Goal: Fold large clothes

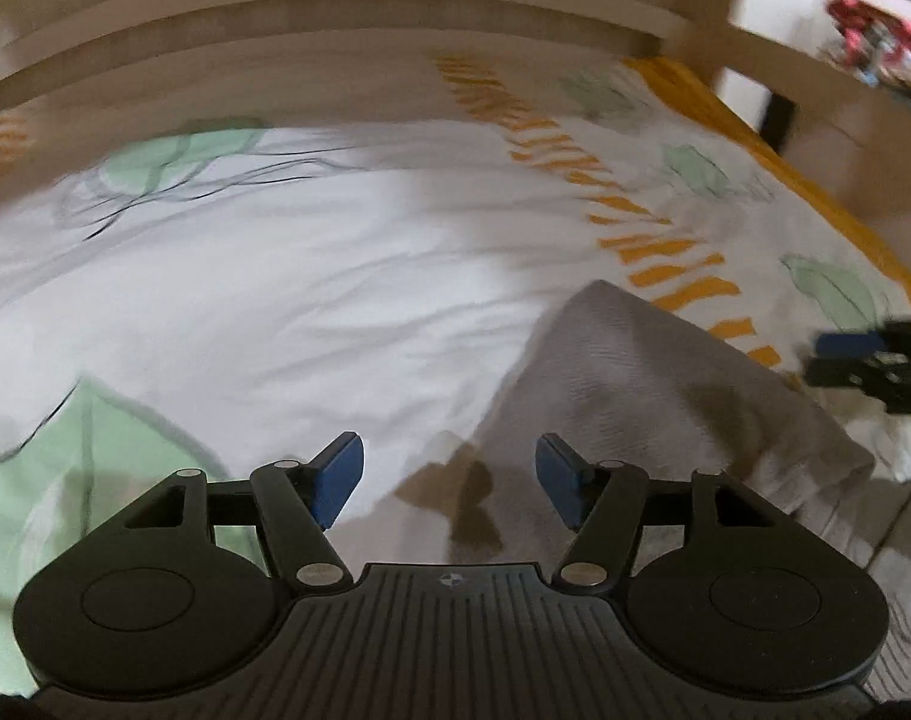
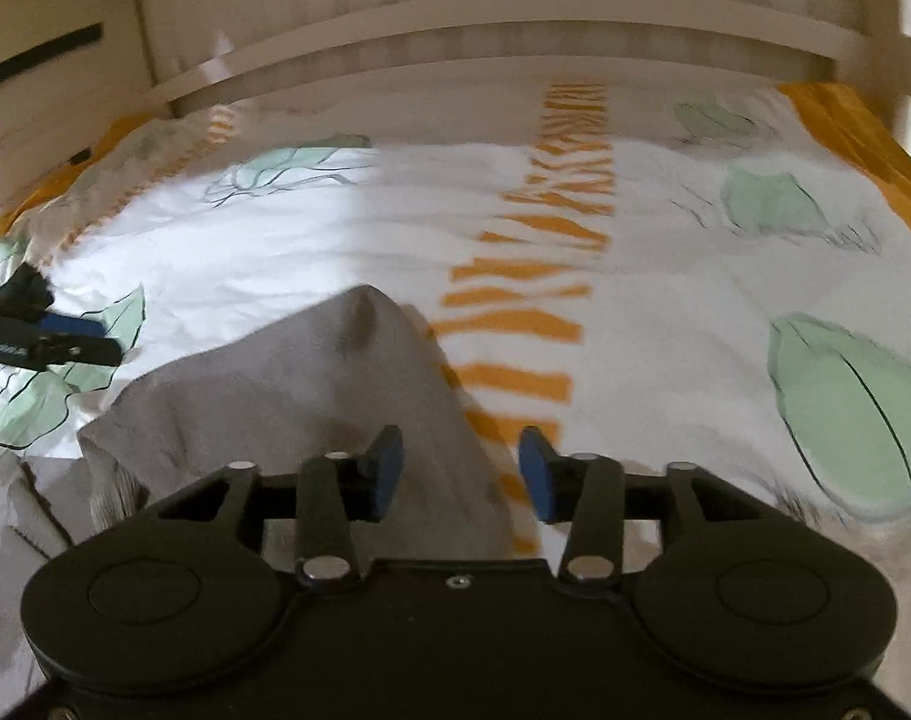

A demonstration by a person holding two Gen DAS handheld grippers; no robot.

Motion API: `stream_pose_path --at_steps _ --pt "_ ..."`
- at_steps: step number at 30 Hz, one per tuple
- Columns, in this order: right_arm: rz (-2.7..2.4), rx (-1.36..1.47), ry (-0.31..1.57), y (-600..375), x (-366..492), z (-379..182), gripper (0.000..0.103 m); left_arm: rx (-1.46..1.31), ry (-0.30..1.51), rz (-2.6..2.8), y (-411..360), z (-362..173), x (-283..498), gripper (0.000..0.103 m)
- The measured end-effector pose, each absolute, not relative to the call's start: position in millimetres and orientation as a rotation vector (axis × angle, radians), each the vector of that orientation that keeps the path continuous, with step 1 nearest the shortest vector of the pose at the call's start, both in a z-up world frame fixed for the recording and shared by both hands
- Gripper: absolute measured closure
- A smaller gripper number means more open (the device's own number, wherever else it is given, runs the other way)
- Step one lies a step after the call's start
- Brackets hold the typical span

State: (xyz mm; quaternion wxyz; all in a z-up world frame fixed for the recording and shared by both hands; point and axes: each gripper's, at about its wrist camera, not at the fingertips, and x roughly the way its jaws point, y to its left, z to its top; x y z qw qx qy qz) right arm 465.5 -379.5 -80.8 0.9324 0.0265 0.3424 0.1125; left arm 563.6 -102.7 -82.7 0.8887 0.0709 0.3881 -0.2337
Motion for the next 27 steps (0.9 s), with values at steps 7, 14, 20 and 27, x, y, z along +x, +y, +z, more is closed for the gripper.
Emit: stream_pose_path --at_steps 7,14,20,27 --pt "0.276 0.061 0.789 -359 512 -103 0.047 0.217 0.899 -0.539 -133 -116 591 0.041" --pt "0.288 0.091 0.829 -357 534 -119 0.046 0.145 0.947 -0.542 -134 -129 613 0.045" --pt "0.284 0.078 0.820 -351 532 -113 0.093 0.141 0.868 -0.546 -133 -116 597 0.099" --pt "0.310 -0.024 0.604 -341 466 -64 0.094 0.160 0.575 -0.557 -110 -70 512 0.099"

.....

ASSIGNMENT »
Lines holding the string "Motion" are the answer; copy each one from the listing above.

EXERCISE ANSWER »
Motion API: `stream_pose_path --at_steps _ --pt "_ ..."`
Motion for the next 27 steps (0.9 s), with values at steps 7, 14, 20 and 27, x, y, z along +x, +y, +z, more is closed for the gripper.

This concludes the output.